Он повернулся на бок, лицом к стене.

— Ладно, спи. Завтра опять бег. Десять километров. С полной выкладкой. Я ненавижу бег. Я создан для неподвижного образа жизни. Для сидения за верстаком. Для ковыряния в двигателях. А не для беганья по плацу с мешком песка за спиной. Но кого это волнует? Никого. Спокойной ночи, Мураками.

— Спокойной ночи, Ониси.

Тишина. Потом, из темноты:

— Мураками?

— Что?

— Ты веришь, что мы победим?

Долгая пауза. Скрип коек. Чьё-то бормотание во сне. Далёкий гудок корабля в гавани.

— Да, — сказал Кэндзи.

— Я тоже, — сказал Ониси.

Оба лгали. Оба знали, что лгут. И оба были благодарны друг другу за эту ложь — маленькую, тёплую, человеческую, — без которой ночь была бы невыносимой.
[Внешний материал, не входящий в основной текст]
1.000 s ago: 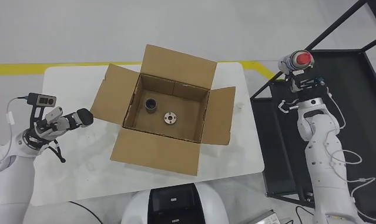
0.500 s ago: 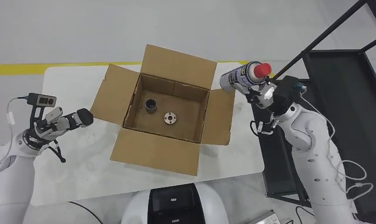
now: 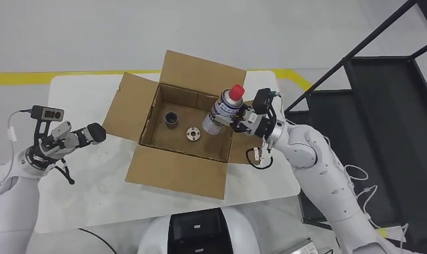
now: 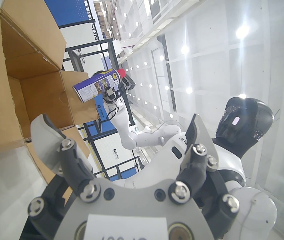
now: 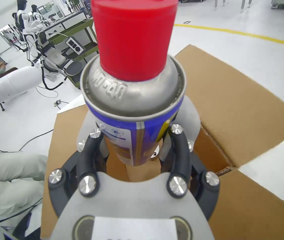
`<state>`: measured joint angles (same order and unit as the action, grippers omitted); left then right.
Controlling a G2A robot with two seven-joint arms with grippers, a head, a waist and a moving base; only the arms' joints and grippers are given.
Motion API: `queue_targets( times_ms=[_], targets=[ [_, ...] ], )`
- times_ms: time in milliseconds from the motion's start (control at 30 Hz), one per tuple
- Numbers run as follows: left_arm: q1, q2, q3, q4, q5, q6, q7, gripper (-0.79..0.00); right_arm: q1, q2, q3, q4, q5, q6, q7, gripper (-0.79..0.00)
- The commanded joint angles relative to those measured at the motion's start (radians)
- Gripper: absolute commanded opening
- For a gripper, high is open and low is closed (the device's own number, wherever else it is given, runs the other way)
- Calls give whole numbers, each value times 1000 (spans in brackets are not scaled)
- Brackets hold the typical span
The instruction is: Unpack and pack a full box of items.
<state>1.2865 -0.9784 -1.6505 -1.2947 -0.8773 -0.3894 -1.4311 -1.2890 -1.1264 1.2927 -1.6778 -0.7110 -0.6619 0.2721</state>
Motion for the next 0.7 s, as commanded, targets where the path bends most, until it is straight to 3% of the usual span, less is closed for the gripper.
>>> queue_targets(
  times_ms=[0,367,433,567,667],
  targets=[
    [0,0,0,0,0,0,0,0,-1,0,2,-1,-5,-1,-1,-785],
    [0,0,0,0,0,0,0,0,-7,0,2,3,7,15,0,-785],
    [0,0,0,0,0,0,0,0,-19,-2,1,-7,100,83,43,-785],
    [0,0,0,0,0,0,0,0,2,1,12,-56,248,349,297,-785],
    [0,0,0,0,0,0,0,0,17,-2,13,-77,377,421,358,-785]
  ],
)
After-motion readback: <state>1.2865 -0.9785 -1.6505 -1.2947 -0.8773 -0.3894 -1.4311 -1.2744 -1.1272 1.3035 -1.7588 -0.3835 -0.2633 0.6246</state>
В июне Кэндзи впервые вышел в море.

Учебный катер — старый, обшарпанный, с дизельным двигателем, который чихал и кашлял, как больной старик — вывез десять курсантов за пределы гавани, в пролив между островами. День был ясный, ветер — умеренный, волна — невысокая, но для людей, никогда не бывавших в открытом море, этого хватило.

Миуру стошнило первым. Потом — ещё троих. Кэндзи держался. Он стоял на палубе, вцепившись в леер, и смотрел, как берег удаляется, как Курэ превращается в россыпь серых точек у подножия зелёных гор, как мир расширяется до невозможных размеров — вода, небо, горизонт, и больше ничего. Желудок сжимался, но Кэндзи не позволил ему взбунтоваться. Он дышал, как учил Кога: глубоко, ровно, глядя на горизонт.

Море было не таким, каким он его представлял. Он думал, что оно — плоское, как стол, только подвижное. На самом деле море было трёхмерным: оно поднималось и опускалось, дышало, перекатывалось, и у каждой волны был свой характер — одна длинная, ленивая, другая короткая, злая, третья — вообще не волна, а просто рябь, лёгкая дрожь на поверхности, как мурашки на коже.

— Не блевать! — крикнул Хаттори, стоявший на мостике с таким видом, словно управлял линкором. — Кто блюёт — тот не моряк! А кто не моряк — тому на флоте делать нечего!

Ониси, стоявший рядом с Кэндзи, был зелёным, как водоросли, которые Ёсико клала в мисо-суп, но держался.

— Знаешь, — прошептал он, судорожно сглатывая, — мой дед говорил, что море — это большой суп. Теперь я понимаю, что он имел в виду. Меня от этого супа выворачивает.

— Не говори про суп, — попросил Кэндзи.

— Извини.

К вечеру они вернулись в гавань. Кэндзи сошёл на берег и почувствовал, как земля качается под ногами — фантомная качка, которая будет преследовать его ещё много часов. Он стоял на причале, мокрый от брызг, пахнущий солью и мазутом, и думал: «Теперь я был в море. Теперь я знаю, какое оно на вкус». Море было солёным. Как слёзы. Как пот. Как кровь.